Let’s get this straight. I’m a big machine translation fan. Many of my colleagues think machine translation (or MT, as they call it) is the devil. They worry that MT might be after their jobs, or that MT might be giving a bad name to the general concept of translation. As a specialist, I see MT the way that a litigation attorney might see a website that will write your Last Will and Testament for $9.95 — it’s in the same general field, but it’s hardly a threat to my business.
If anything, in the world of patent translation, MT has increased the demand for human translation. Because of MT, foreign documents that nobody would have looked at in the past are being read. Some of these documents turn out to be significant. The significant ones get sent to people like us for a real translation.
You can imagine, then, that I was pretty pumped to hear that Google, the most beloved resource of all translators, is offering something new in the MT world. The truth is that Google has been offering machine translation for some time, but they recently revamped their systems in a way that has been causing a stir.
The new system works with a modified version of the currently fashionable statistical machine translation (SMT) method. Although I worked in MT development in the late 80s, and Patent Translations Inc. even offered a machine translation service for a while, I don’t have much expertise with SMT. I guess, as a child of the 80s, I still think of MT in terms of rules. I did, however, see a presentation on the state of the art of SMT at the 2006 ATA Translation Companies Division Conference in New Jersey. I’ve got to say, I wasn’t impressed.
SMT sounds great on paper. It works by looking at how human translators have translated things in the past and applying what it finds to new translations that it is asked to perform. The problem is that, in doing so, because rules are subordinate to statistical trends, it tends to forget about the grammar that bound the words in the original sentence together. Worse, some words can be left out of the translation all together, just because they were not used in the translation corpus that the program is basing its decisions on. The translated sentences often appear to make sense, but when compared to the source, it is clear that the original meaning was very different.
When I heard about Google’s new system, I gave it a French patent as a test. French is usually the best language for MT, and patents are fairly MT friendly. At first pass I was really impressed. There were some wacky bits, of course, but the overall readability was very good for MT, and the system had done what looked like an outstanding job at translating multi-word technical terminology — something that rule-based systems are notoriously poor at. Within a few minutes, however, my happy surprise had turned to dismay. Upon closer examination, I saw that identical technical terms were being parsed and translated in radically different ways at different places in the document. Completely extraneous material, which had not been so much as suggested in the source, was to be found here and there throughout the translation. And time and time again, important lexemes were missing. Not much headway has been made since 2006.

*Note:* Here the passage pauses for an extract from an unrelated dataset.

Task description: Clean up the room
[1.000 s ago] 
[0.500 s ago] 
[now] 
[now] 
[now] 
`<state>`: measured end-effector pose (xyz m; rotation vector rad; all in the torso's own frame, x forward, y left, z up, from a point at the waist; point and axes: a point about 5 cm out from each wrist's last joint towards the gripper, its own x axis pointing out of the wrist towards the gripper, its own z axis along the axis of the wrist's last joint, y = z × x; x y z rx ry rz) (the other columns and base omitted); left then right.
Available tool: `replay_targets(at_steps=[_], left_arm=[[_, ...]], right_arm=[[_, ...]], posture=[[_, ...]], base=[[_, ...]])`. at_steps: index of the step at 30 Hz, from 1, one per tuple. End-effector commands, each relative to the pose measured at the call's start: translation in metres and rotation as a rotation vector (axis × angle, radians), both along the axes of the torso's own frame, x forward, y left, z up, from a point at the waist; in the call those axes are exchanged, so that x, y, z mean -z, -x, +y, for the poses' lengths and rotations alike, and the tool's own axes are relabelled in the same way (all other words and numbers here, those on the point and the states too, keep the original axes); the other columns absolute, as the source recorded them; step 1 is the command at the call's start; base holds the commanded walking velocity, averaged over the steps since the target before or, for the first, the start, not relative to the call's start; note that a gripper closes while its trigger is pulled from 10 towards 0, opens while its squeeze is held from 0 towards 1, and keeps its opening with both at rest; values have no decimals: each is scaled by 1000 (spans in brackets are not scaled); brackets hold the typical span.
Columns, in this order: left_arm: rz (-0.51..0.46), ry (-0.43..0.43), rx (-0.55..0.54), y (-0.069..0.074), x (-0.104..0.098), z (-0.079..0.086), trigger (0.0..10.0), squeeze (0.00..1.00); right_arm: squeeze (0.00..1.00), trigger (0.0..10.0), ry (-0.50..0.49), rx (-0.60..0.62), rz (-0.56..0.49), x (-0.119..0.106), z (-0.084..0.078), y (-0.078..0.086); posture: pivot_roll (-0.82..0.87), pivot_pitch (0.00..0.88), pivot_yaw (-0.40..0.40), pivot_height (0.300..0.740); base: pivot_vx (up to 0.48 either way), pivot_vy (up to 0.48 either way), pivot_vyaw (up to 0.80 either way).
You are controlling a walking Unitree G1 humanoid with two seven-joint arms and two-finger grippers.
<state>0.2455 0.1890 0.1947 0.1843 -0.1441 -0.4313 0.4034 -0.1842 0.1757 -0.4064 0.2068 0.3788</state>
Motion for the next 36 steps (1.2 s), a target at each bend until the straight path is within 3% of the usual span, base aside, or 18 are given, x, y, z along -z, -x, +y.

I’m not going to post the patent — it’s too long for one thing — but we can get an idea of both the advantages and disadvantages of the system by taking a look at how it handles the front page of Libé (a popular French paper) . Google translates the first headline as, “The students’ struggle to save their parade profs.” One is left wondering what a “parade prof” is but, as a liberal arts major, it’s not too hard for me to imagine, and the sentence flows well enough, so I’m likely to be willing to go with the flow and hope that I’m getting the gist. Unfortunately, the original French was, “Des lycéens «en lutte» défilent pour sauver leurs profs.” Systran’s rule-based MT translates the same sentence as “High-school pupils “in fight” ravel to save their Profs.” While it is clearly more common to see students unravel than ravel, at least the original grammatical meaning of the sentence is more or less preserved. And if we don’t know what the computer means by “ravel,” at least we know that we don’t know. (We could even go and ask a real translator, who would translate “défiler” in this context “march.”)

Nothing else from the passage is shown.